In 2011, the Maoists had created much panic when they kidnapped the then Malkangiri Collector, R. Vineel Krishna, when he crossed the Gurupriya river to attend a development camp. Krishna was released after nine days.
It’s disconnected
Electricity has now reached a majority of villages, and a power grid for uninterrupted power supply is under consideration. But there is no cellular network yet, with a BSNL connection available only at Chitrakonda. The entire area has just two health and wellness centres — one in Janbai village and another in Jodamba gram panchayat. Both are run on a PPP model, and have one Ayurvedic doctor each. 
The government has built 12 km of roads through the remote gram panchayats of Badapada and Paparmetla, and more roads are planned to connect the other hamlets. Most schools, set up with much difficulty in these remote areas, are now without teachers; and even the existing Anganwadis are closed. Since many of the villagers here don’t have Aadhaar cards, or have not managed to link their Aadhaar to their ration cards, they do not get any rice from the public distribution system that arrives by boat.
The BSF camps here always
So remote are these hill villages that election booths could not be set up in many panchayats in the last general elections. In the few booths that were set up, there was no voter turnout because of their inaccessibility. In 2017, these tribal communities had boycotted panchayat polls to protest the lack of development.

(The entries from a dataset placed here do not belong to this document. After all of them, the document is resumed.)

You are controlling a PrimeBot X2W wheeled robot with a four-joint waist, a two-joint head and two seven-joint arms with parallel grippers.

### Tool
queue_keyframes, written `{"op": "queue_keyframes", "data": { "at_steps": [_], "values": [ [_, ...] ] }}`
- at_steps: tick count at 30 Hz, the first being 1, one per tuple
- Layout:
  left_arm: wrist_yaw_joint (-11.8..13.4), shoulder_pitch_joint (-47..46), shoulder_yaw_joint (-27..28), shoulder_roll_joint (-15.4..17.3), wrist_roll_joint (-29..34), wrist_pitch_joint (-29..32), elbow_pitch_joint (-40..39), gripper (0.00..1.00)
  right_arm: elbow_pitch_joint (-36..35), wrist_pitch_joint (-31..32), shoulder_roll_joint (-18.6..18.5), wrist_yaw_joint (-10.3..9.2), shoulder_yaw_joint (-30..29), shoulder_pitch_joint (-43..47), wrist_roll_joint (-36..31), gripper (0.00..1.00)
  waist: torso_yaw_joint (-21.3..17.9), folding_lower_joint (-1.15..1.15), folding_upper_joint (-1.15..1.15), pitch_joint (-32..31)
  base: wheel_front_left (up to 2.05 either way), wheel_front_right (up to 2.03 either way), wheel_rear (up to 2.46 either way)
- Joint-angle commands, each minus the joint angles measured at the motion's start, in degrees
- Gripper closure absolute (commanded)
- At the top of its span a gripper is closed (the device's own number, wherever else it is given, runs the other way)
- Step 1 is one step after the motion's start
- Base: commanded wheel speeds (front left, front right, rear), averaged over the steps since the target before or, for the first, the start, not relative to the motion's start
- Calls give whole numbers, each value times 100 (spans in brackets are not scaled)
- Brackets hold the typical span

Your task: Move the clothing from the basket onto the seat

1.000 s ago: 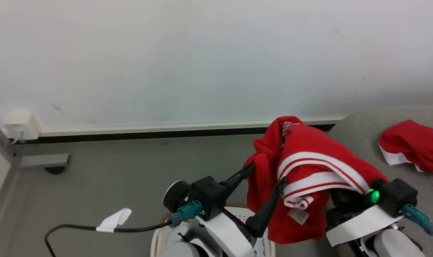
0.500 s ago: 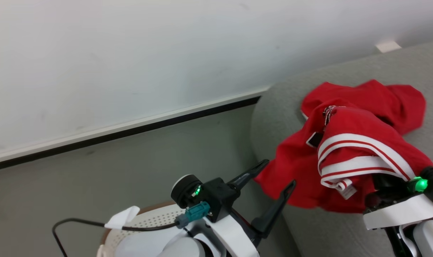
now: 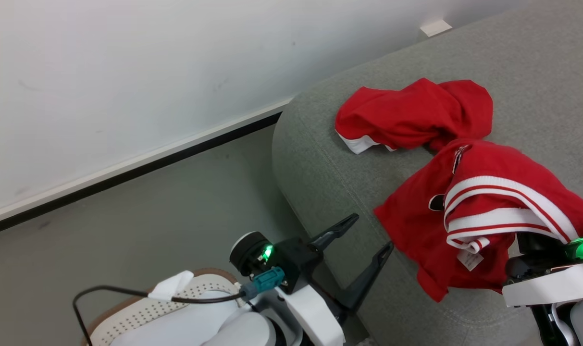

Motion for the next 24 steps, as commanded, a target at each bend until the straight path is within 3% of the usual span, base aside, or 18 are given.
{"op": "queue_keyframes", "data": {
  "at_steps": [1,12,17,24],
  "values": [
    [-12,-55,3,16,77,-34,41,0,-36,-18,-28,-13,-21,-18,-11,100,-52,-1,-1,44,0,0,0],
    [-42,-236,-78,7,94,7,166,0,-38,-18,-281,-13,-257,-379,51,100,40,-1,-1,294,0,0,0],
    [-30,-372,-114,24,127,116,168,0,157,-8,-774,-13,-389,-946,227,100,181,-1,-1,590,0,0,0],
    [-2,-719,-139,76,225,364,90,0,854,96,-1733,-13,-568,-1847,723,100,586,-1,-1,1386,0,0,0]
  ]
}}
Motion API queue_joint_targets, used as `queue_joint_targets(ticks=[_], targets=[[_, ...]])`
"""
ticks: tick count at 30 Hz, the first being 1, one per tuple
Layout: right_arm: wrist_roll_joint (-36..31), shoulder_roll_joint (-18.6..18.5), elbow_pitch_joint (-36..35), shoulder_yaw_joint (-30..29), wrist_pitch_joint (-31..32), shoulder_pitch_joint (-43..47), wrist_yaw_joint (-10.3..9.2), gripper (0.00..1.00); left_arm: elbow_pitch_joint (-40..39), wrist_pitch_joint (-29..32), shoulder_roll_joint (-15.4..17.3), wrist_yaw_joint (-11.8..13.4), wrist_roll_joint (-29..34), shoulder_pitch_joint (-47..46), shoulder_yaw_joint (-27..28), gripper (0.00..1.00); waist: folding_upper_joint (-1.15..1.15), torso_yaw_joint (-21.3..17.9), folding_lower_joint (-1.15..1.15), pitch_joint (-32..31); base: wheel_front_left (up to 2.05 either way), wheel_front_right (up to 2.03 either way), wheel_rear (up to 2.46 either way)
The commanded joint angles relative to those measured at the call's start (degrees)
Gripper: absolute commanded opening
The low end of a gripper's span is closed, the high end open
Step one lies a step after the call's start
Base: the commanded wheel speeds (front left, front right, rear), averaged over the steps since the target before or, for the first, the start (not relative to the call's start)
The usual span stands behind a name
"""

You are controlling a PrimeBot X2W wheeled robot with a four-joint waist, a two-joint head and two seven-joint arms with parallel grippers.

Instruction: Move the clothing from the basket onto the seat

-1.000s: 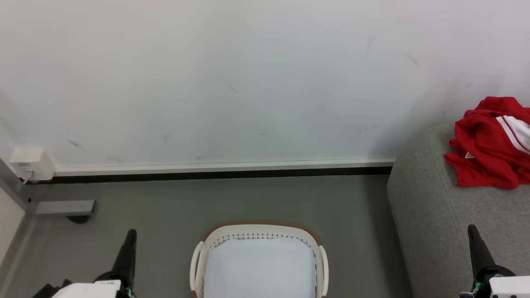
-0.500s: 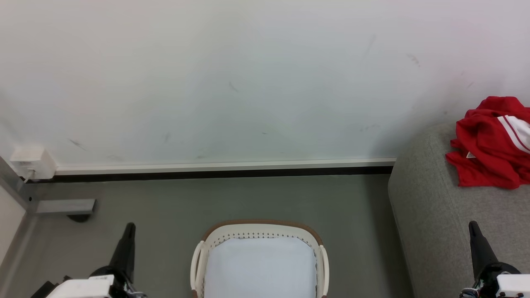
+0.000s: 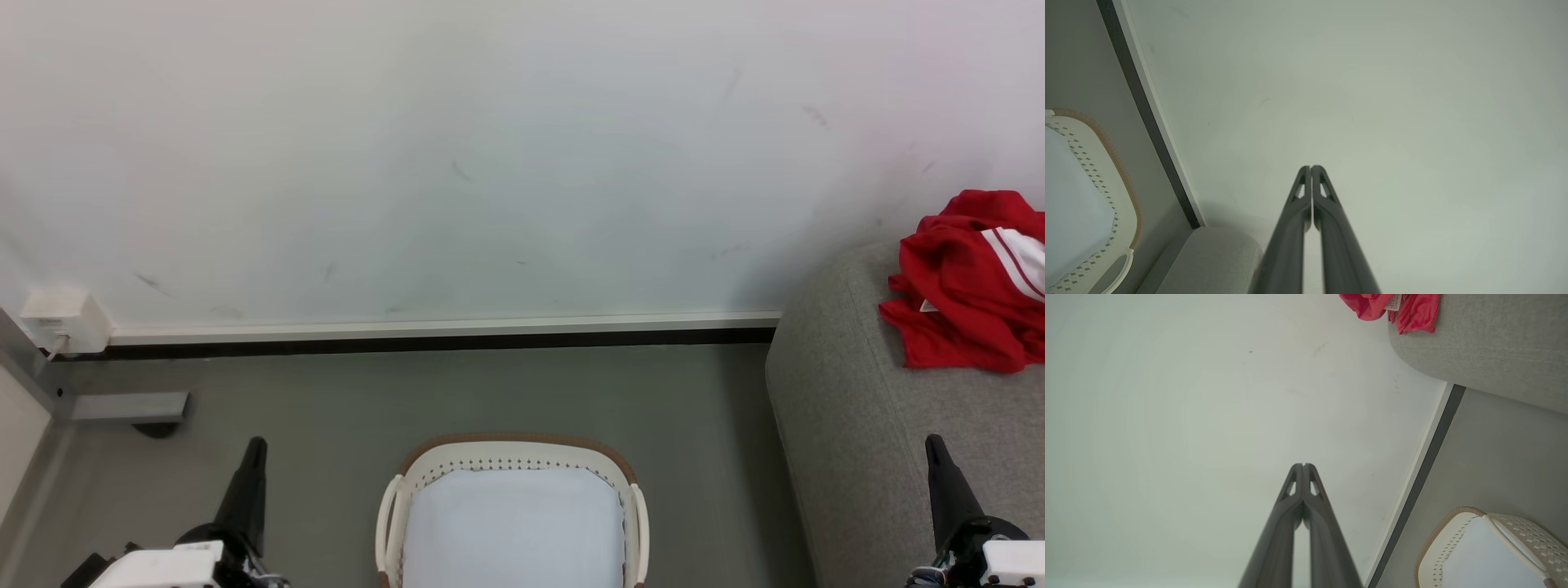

Paddy, ragi, mustard and pulses are the main crops, but grown for local consumption. The cannabis grown illegally on the hillsides is sold to traders from distant towns to generate cash. When I ask how they mustered the courage to grow marijuana so close to their homes, one young man replies, “The police never visit our villages. Our people would have been doing better things with their lives if our villages had been given some road connectivity.” 
Zone of shame
Now, the area is seeing some action. It has been christened ‘Swabhiman Anchal’ (zone of self-respect) and a development plan has been drawn up under the ₹100 crore package that Chief Minister Naveen Patnaik announced while inaugurating the Gurupriya bridge at Janbai. It includes a fishery project, roads, electrification, drinking water supply, and healthcare.
“It is too early to call the area Swabhiman Anchal,” says Bijay Upadhyay, a rights activist who has been working in Malkangiri for nearly three decades. “It still remains a zone of shame. The government has denied welfare schemes to the people for several decades.” He also points out that the villagers have an impression that the roads are being laid to fight the Maoists. “This impression will only go when they feel fully connected to the authorities,” he says. 
Officials say the Maoists have started losing support and their numbers have decreased in recent years. There has been no encounter in the area since October 2016, when around 30 Maoists were killed in a joint operation by the Andhra Pradesh and Odisha police. Three BSF battalions and one India Reserve Battalion are currently deployed here, and the district administration wants two more BSF battalions to take the development work ahead. 
The government is moving with caution. But if it wants to win back the trust of the people, it will have to reach out to all the isolated hamlets, and give each of them access to the services and welfare schemes they have been denied for decades.